* As we get closer to November's elections, I was reminded of this terrific article by Joe Willians from the journal Education Next.
"Many of the charter principals interviewed for this story report spending upward of a third or even half of their time fighting these battles. In truth, charter opponents can lose some battles and still win the war, as charter school operations continue to be hampered by endless attacks on so many fronts. One can only wonder how these distractions impede the efforts of charter schools to educate their students."
Games Charter Opponents Play
How local school boards--and their allies--block the competitionBy Joe Williams
Winter 2007 / Vol. 7, No. 1
Considerable attention has been paid to the most blatant barriers that public charter schools face. By lobbying against good charter legislation and fair funding (see Figure 1), financing anti-charter studies and propaganda, filing lawsuits, and engaging the public battle of ideas, teacher unions and other charter opponents openly wage what might be called an “air war” against charters.
But there is also evidence of a perhaps more damaging “ground war.” Interviews with more than 400 charter school operators from coast to coast have revealed widespread localized combat—what one administrator called “bureaucratic sand” that is often hurled in the faces of charter schools. Indeed, as a 2005 editorial in the Washington Post described charter school obstruction in Maryland, “It’s guerilla turf war, with children caught in the middle. Attempts to establish public charter schools in Maryland have been thwarted at almost every turn by entrenched school boards, teachers unions and principals resistant to any competition.”

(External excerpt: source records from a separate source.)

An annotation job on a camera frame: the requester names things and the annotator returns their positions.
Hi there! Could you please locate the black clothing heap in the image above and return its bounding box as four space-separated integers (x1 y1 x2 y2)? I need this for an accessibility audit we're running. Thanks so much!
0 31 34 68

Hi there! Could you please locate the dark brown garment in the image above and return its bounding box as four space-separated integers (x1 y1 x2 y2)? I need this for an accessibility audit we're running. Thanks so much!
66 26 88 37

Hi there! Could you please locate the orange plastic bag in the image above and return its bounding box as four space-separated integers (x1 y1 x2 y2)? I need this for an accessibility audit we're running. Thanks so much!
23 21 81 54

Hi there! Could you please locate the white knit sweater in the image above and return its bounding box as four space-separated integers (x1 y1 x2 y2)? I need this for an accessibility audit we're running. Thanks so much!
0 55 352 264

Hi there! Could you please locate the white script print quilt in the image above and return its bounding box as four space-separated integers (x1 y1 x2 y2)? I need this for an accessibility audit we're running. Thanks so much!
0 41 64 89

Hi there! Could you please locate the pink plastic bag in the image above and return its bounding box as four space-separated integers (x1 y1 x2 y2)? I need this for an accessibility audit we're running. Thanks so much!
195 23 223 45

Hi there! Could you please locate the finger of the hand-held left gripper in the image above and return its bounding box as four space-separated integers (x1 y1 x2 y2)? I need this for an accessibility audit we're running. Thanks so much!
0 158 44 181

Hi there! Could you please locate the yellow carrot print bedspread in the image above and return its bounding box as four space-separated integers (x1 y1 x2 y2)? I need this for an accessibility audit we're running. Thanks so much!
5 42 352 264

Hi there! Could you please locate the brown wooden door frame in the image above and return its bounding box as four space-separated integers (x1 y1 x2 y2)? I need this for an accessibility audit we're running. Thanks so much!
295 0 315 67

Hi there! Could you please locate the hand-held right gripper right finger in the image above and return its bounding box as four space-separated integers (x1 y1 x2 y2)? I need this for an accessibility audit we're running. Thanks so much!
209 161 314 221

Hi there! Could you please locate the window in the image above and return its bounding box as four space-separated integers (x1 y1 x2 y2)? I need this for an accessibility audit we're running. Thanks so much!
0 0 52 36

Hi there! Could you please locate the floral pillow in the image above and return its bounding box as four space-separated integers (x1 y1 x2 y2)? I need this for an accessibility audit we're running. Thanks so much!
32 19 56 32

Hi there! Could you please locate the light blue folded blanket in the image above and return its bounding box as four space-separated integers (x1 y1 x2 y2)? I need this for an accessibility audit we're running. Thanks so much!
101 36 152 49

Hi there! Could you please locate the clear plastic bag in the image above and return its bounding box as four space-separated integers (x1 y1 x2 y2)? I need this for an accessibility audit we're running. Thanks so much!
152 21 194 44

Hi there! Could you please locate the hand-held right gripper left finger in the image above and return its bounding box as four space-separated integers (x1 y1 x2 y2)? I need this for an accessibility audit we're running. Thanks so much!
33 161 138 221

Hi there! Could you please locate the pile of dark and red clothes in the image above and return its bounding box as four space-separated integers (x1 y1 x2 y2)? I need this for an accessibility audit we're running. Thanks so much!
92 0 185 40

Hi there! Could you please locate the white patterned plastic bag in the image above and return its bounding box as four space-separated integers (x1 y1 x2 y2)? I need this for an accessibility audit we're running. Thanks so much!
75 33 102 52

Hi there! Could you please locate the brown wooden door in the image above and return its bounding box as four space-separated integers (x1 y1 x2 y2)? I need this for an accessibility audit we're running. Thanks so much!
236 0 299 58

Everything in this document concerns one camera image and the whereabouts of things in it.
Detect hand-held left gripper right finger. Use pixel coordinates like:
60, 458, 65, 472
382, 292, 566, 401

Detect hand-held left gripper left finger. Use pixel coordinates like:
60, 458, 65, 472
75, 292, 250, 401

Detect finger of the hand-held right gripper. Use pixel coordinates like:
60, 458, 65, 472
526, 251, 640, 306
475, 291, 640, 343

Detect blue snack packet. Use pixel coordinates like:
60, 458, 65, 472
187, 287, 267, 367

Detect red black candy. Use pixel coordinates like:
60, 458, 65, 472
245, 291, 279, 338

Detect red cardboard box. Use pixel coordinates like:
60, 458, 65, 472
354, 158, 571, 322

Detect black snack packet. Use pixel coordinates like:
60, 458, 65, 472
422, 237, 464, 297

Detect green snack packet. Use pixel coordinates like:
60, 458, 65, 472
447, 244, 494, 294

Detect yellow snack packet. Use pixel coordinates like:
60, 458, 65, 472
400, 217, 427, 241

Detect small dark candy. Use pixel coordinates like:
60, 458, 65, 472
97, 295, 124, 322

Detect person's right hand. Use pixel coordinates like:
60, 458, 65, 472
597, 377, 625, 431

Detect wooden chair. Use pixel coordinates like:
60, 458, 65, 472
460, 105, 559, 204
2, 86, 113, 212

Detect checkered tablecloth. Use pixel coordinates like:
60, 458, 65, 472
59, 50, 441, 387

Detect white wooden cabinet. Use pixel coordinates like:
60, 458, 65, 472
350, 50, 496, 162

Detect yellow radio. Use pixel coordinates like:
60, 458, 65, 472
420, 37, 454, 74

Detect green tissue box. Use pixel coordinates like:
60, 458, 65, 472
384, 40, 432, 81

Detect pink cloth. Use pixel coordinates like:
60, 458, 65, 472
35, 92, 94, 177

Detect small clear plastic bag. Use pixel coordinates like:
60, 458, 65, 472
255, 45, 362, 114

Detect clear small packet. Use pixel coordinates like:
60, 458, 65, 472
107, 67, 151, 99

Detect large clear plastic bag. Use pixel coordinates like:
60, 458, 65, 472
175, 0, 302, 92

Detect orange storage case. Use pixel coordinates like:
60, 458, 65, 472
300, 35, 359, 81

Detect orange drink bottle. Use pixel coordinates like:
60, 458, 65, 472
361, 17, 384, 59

The goal appears to be to stop charter schools any way possible. A decade after Massachusetts passed its charter school law as part of the Education Reform Act of 1993, city officials in North Adams, Massachusetts, sued the state Department of Education, challenging the constitutionality of charter schools. Citing a 150-year-old clause in the state constitution, the city claimed all public school money had to go to schools that are controlled by “public agents.” The suit was later dismissed but shows the lengths to which local interests will go to stop the schools or at least slow them down.

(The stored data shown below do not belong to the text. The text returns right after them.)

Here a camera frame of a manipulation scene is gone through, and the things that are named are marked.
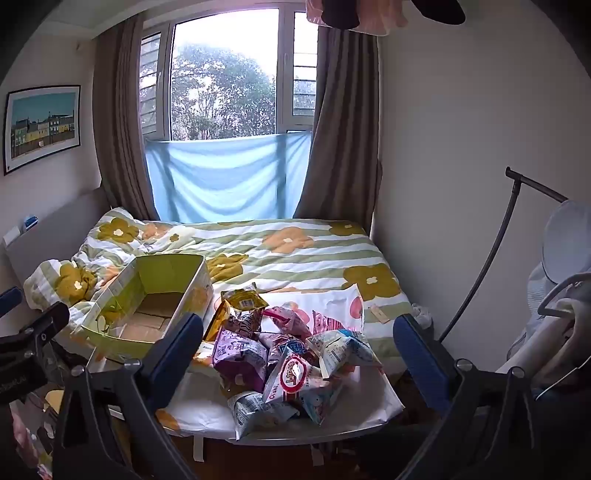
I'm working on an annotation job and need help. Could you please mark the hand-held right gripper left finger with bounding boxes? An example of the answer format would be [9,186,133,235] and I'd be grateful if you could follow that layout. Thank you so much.
[51,313,204,480]

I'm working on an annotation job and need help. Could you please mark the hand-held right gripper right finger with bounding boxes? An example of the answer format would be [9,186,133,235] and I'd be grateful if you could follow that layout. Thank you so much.
[393,315,559,480]

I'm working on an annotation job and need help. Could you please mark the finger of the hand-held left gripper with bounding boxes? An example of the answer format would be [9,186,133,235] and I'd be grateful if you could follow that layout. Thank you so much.
[0,287,24,319]
[0,301,71,352]

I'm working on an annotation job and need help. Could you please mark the pork floss cake packet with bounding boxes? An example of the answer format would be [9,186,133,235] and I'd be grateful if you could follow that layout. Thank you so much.
[203,295,232,343]

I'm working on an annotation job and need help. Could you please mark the purple snack packet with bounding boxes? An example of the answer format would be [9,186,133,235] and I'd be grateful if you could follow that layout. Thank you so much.
[212,328,270,398]

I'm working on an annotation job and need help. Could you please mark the white blue snack packet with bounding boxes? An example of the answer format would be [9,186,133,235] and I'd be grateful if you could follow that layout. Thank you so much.
[228,390,301,440]
[305,329,384,380]

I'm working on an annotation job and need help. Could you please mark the brown striped snack packet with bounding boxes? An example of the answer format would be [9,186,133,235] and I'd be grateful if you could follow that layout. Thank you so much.
[230,308,265,339]

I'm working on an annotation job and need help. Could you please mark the glossy gold snack packet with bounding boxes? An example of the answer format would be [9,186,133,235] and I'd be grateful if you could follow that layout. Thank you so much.
[221,283,269,320]

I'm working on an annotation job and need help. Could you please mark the grey bed headboard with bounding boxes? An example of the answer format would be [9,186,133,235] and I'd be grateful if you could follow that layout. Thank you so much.
[2,187,109,296]

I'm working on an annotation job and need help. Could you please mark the red white printed packet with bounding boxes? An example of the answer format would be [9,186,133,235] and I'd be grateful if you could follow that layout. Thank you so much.
[311,309,363,339]

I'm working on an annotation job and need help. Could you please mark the light blue snack packet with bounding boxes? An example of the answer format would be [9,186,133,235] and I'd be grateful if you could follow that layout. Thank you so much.
[299,376,348,426]

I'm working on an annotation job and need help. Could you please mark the blue star snack packet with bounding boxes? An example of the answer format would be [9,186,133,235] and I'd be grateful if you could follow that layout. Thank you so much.
[268,332,311,361]

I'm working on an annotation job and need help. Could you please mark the pink snack packet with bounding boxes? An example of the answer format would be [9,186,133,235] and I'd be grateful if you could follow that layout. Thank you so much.
[262,305,315,340]

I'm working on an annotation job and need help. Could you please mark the red oval label packet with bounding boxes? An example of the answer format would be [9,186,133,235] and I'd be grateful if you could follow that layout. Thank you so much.
[262,344,324,408]

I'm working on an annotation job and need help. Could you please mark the grey table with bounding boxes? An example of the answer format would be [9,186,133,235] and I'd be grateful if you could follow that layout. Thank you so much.
[161,401,407,464]

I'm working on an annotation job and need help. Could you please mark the black clothes rack pole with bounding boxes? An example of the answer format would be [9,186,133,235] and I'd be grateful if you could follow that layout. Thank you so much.
[438,166,570,343]

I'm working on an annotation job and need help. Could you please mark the white clothes pile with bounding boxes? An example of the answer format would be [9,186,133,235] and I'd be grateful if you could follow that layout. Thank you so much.
[496,198,591,402]

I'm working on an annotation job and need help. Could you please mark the framed houses picture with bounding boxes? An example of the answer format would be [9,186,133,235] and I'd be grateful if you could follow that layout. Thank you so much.
[4,84,82,176]

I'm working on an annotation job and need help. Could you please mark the light blue cloth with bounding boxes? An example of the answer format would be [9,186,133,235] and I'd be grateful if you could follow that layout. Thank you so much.
[145,130,312,224]

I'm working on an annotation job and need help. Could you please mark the brown curtain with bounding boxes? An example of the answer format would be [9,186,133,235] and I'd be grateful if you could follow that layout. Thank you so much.
[92,14,160,222]
[292,23,385,232]

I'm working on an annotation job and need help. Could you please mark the window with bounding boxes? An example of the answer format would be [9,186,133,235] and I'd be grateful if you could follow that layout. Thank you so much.
[137,7,320,141]

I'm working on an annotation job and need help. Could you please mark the pink hanging garment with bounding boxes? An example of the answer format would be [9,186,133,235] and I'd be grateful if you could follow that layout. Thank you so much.
[305,0,394,37]

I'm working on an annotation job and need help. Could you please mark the black hanging garment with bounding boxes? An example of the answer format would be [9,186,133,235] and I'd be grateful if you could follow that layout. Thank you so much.
[321,0,467,30]

Today, more than 1 million students are enrolled in public charter schools in the 41 states (and the District of Columbia) that have charter laws, with almost 4,000 charter schools in all. Most, if not all, of these schools have encountered some form of bureaucratic resistance at the local level. That resistance may take place at the school’s inception, when it first looks to purchase a building and comply with municipal zoning laws. It may come when opponents play games with a school’s transportation or funding, or when legal barriers are tossed in the way, or when false information about charter schools is widely disseminated. Despite the obstacles, many charter schools are thriving. It’s worth taking a look at the forces on the ground that would have it otherwise and the myriad ways they attempt to stymie the charter school movement.
No-School Zone
Often the most painstaking and difficult parts of launching a charter school are locating, purchasing, and maintaining the school building. Many charter opponents believe that if they can sufficiently complicate this nascent stage of a charter school’s life, they will have dealt a major blow to its future success.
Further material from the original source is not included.